> [DIRECTIONS]: Copy out, exactly, the first line of the entries below and every line after it through the one containing "wicker basket at".

══ EXCERPTED DATA ══

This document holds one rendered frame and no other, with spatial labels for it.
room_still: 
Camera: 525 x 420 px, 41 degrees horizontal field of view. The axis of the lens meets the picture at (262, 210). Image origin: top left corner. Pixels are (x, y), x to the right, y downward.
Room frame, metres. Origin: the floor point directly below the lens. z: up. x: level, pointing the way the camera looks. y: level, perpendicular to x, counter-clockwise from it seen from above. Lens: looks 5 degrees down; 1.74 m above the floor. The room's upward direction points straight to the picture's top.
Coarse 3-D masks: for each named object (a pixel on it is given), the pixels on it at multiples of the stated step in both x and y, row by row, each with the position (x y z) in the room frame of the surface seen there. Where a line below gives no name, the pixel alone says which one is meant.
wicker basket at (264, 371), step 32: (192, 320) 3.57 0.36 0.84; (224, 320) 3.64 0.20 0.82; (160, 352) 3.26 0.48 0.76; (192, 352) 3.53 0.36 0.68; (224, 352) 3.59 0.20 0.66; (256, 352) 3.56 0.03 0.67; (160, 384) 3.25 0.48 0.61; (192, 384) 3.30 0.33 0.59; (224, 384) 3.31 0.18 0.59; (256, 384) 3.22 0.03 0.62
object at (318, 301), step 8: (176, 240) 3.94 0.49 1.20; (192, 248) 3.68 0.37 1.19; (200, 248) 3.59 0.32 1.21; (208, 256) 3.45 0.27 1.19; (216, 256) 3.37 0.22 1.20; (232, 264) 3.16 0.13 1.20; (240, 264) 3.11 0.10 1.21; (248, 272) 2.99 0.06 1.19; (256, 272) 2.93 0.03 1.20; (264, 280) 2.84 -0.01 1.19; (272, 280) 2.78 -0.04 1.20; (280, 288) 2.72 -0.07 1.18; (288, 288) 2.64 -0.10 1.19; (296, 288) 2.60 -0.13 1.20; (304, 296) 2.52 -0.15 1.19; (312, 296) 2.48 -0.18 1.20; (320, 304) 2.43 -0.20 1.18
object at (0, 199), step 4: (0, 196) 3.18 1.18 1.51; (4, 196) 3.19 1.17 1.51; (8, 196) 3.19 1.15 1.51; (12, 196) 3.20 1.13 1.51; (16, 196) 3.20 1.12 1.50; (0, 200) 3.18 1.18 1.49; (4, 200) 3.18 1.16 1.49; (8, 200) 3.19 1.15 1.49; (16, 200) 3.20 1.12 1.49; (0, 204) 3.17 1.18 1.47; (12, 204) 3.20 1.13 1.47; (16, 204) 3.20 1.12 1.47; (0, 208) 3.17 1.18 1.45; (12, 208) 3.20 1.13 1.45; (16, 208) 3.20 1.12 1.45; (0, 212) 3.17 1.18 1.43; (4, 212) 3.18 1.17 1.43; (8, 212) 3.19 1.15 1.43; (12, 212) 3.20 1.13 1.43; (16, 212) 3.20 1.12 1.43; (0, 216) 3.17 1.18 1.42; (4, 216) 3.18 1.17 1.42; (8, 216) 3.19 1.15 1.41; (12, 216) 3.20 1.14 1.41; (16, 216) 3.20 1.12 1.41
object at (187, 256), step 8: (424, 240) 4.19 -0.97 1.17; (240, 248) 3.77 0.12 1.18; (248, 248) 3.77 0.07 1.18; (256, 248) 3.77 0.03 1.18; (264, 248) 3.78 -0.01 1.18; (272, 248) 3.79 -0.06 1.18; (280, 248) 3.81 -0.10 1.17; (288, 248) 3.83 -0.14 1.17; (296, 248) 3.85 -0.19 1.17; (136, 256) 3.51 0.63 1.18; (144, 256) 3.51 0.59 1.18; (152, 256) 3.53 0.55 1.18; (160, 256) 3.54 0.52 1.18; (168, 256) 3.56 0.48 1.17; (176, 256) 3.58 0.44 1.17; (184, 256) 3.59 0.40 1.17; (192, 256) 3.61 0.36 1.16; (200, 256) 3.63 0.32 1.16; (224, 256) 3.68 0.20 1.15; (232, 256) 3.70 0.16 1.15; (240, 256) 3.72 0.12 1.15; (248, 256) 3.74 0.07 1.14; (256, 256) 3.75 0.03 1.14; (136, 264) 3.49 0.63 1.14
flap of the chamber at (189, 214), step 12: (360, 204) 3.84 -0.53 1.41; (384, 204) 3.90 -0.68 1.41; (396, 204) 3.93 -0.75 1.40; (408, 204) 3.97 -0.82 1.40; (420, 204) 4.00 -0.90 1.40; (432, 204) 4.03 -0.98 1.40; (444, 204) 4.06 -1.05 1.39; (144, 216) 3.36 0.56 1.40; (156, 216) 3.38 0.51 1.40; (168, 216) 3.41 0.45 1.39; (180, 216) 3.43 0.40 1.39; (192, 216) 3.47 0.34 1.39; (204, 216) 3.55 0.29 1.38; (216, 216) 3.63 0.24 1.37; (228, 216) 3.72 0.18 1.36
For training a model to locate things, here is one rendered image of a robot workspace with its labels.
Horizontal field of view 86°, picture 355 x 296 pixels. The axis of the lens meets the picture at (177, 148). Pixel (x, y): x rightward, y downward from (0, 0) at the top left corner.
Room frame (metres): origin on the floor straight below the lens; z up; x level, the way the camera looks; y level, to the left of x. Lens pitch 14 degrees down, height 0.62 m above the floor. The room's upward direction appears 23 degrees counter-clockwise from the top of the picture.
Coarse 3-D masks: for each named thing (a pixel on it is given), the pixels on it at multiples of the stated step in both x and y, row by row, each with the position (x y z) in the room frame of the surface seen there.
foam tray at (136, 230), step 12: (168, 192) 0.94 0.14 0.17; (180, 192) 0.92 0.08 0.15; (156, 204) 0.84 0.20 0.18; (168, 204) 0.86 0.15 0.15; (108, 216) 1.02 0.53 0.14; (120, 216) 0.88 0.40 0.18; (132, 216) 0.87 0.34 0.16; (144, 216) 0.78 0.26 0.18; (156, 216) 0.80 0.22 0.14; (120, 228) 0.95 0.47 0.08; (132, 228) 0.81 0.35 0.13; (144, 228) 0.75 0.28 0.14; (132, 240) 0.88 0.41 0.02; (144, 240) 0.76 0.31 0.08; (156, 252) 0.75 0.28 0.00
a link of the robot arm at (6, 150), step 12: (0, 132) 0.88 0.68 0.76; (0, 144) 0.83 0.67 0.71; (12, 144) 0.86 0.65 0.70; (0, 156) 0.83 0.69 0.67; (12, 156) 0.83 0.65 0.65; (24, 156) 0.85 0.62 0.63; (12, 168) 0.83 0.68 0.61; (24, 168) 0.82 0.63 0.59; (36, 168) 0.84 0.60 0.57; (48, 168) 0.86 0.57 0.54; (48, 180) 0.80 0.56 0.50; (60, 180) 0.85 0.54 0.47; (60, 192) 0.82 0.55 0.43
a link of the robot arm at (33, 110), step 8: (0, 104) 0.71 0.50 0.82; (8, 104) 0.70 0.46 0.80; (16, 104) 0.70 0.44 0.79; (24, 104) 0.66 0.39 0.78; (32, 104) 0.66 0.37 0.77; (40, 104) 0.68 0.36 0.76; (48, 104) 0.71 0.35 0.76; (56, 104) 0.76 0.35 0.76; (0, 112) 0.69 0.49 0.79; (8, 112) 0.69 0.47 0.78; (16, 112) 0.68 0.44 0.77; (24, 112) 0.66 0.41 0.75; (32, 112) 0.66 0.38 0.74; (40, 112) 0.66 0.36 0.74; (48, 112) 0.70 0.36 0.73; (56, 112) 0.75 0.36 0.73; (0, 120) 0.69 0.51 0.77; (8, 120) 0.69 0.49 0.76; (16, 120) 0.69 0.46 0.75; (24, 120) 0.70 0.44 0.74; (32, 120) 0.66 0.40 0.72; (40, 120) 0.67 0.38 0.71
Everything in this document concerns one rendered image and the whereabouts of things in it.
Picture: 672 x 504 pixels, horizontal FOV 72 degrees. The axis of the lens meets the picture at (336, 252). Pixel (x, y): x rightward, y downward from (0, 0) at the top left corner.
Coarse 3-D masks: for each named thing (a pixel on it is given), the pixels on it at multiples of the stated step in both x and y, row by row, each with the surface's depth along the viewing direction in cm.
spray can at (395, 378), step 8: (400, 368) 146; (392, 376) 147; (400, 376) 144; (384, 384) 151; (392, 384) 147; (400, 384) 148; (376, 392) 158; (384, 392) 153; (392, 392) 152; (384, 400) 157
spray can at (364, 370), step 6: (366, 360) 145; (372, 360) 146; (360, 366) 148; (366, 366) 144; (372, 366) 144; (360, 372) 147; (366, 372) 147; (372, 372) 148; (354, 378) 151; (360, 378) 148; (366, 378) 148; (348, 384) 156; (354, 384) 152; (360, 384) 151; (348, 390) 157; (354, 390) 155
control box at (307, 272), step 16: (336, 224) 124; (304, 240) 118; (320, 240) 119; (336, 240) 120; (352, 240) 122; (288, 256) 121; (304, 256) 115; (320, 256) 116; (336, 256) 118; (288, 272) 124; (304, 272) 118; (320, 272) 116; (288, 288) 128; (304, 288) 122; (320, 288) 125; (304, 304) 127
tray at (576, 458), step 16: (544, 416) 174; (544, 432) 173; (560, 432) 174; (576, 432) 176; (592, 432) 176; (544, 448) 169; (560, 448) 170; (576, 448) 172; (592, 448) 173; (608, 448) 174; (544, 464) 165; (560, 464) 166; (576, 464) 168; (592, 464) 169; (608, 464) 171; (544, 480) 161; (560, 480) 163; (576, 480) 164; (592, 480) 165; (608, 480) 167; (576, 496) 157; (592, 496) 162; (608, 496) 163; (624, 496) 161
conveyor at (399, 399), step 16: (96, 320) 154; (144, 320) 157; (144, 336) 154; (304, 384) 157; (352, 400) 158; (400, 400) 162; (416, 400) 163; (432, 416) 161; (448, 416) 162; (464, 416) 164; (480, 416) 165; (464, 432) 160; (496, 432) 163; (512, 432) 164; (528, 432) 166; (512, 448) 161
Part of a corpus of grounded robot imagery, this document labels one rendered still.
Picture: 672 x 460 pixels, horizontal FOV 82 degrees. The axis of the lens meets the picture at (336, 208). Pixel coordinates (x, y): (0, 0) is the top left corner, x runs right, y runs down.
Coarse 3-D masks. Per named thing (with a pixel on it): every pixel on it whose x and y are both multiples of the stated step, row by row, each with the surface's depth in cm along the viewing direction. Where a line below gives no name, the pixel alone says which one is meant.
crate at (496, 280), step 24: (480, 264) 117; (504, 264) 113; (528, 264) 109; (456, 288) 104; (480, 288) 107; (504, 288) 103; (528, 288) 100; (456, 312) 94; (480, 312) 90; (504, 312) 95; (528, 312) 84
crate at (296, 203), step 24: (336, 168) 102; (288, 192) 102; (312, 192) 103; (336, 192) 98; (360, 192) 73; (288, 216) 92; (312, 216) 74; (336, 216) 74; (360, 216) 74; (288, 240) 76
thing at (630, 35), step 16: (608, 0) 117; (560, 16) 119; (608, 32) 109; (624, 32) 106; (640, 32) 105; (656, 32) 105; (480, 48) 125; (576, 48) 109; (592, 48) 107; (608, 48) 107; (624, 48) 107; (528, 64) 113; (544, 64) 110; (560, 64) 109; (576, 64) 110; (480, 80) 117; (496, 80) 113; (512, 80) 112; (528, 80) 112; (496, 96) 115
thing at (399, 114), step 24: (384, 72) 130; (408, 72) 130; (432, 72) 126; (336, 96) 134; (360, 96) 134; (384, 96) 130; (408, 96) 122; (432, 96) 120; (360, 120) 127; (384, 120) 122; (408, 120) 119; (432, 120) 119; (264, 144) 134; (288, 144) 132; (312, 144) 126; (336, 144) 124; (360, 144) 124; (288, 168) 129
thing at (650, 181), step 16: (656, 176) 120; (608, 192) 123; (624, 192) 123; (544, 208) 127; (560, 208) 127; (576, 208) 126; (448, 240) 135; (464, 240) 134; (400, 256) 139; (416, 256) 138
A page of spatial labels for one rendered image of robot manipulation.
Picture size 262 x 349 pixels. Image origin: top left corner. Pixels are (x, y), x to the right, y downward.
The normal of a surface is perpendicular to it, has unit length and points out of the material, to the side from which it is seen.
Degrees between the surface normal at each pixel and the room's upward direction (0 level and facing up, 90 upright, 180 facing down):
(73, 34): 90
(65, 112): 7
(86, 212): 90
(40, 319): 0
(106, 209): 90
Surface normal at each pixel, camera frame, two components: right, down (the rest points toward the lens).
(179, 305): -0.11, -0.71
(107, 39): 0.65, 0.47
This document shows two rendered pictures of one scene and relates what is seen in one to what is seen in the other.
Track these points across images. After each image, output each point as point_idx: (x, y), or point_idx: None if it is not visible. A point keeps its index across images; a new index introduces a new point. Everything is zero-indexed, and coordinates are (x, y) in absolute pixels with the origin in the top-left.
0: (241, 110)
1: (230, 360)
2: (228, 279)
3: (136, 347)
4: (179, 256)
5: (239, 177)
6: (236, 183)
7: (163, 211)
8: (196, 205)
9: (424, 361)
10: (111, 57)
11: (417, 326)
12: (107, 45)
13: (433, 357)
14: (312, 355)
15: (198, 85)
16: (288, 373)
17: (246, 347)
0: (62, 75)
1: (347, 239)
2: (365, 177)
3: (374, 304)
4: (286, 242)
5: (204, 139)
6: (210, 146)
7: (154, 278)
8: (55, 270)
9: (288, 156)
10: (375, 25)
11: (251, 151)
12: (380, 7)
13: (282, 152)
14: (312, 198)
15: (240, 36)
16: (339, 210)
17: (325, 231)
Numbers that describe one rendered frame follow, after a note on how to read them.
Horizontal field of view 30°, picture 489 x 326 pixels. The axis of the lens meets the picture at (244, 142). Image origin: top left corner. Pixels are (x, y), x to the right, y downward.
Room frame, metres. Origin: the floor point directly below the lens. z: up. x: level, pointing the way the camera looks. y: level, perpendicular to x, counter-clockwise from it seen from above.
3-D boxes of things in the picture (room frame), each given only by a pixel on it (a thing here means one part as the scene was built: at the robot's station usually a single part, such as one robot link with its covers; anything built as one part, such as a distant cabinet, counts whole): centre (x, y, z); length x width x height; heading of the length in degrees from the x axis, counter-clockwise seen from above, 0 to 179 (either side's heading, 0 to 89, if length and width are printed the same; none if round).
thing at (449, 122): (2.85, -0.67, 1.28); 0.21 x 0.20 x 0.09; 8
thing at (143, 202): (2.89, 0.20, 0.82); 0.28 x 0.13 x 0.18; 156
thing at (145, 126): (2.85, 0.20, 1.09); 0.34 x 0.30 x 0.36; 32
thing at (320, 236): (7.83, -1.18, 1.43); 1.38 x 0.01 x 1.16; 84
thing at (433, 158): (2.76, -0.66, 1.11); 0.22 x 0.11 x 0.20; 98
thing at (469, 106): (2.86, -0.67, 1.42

═══

> [ANSWER FOR THIS EXERCISE]:
This document holds one rendered frame and no other, with spatial labels for it.
room_still: 
Camera: 525 x 420 px, 41 degrees horizontal field of view. The axis of the lens meets the picture at (262, 210). Image origin: top left corner. Pixels are (x, y), x to the right, y downward.
Room frame, metres. Origin: the floor point directly below the lens. z: up. x: level, pointing the way the camera looks. y: level, perpendicular to x, counter-clockwise from it seen from above. Lens: looks 5 degrees down; 1.74 m above the floor. The room's upward direction points straight to the picture's top.
Coarse 3-D masks: for each named object (a pixel on it is given), the pixels on it at multiples of the stated step in both x and y, row by row, each with the position (x y z) in the room frame of the surface seen there. Where a line below gives no name, the pixel alone says which one is meant.
wicker basket at (264, 371), step 32: (192, 320) 3.57 0.36 0.84; (224, 320) 3.64 0.20 0.82; (160, 352) 3.26 0.48 0.76; (192, 352) 3.53 0.36 0.68; (224, 352) 3.59 0.20 0.66; (256, 352) 3.56 0.03 0.67; (160, 384) 3.25 0.48 0.61; (192, 384) 3.30 0.33 0.59; (224, 384) 3.31 0.18 0.59; (256, 384) 3.22 0.03 0.62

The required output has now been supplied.